Unravelling the metamorphic and deformative history of subducted crust

Séminaire de Francesco GIUNTOLI, 2017

The role of deeply subducted crustal domains is of primary importance in the understanding of orogenic processes. How such domains behave in the subduction channel, which metamorphic and deformative processes they experience and how these affect the general architecture of the orogen are some of the fundamental concepts that render subducted crustal domains valuable targets. These processes can be directly studied in orogens that contain exhumed crustal HP-rocks.
The Sesia Zone in the Western Alps is one of such worthy domains. Complex zoned garnet from micaschists preserve traces of two orogenic cycles: cores suggest Permian HT conditions and several Alpine rims show eclogite facies conditions. These garnet textures involve resorption, atoll garnet formation and diffusion in proximity of fractures and are the effect of fluid influxes occurring at eclogite facies conditions in mostly anhydrous lithotypes.
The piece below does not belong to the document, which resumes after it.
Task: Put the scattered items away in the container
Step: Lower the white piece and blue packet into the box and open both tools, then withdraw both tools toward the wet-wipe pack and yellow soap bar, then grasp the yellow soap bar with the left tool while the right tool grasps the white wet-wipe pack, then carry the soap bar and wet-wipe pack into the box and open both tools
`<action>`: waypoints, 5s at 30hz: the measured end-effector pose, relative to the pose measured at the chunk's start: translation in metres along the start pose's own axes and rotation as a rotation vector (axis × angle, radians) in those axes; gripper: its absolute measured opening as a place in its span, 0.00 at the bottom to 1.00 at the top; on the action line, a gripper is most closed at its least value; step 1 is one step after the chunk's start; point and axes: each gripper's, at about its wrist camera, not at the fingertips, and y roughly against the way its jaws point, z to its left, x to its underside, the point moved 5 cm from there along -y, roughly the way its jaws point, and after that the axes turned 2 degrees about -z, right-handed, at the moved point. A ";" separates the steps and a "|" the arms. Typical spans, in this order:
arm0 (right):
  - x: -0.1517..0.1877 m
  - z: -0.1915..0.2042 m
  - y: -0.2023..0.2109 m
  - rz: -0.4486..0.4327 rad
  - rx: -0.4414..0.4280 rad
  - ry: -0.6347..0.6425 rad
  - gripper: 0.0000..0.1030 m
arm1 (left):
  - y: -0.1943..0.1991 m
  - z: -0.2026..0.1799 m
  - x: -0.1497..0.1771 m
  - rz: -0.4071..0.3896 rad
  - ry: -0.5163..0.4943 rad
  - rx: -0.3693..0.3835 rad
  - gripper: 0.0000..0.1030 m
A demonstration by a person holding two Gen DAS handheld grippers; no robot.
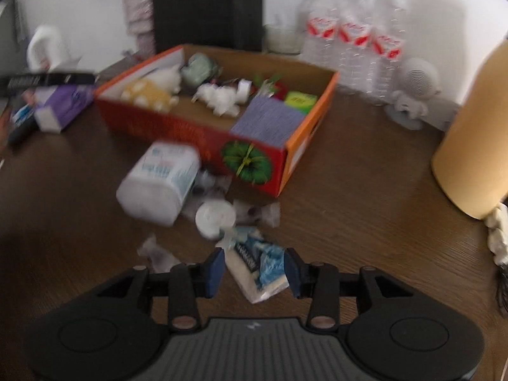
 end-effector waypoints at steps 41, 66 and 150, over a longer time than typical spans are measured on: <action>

Plagioclase and amphibole microtextures of mylonites from the COSC-1 drill core (Seve Nappe, Scandinavian Caledonides) suggest that fracturing and dissolution- precipitation creep processes are responsible for the development of this fabric. Amphibole and plagioclase thermobarometry constrains the growth of these minerals at epidote amphibolite facies conditions, but no evidence of crystal plasticity is present in the analysed samples, although deformation occurred at pressure and temperature conditions at which plagioclase is expected to deform by dislocation creep. As a result, at middle crustal levels the presence of water at the grain boundaries enhances chemical reaction and is responsible for deformation through dissolution and precipitation processes that decrease considerably the rheology of the rock volume.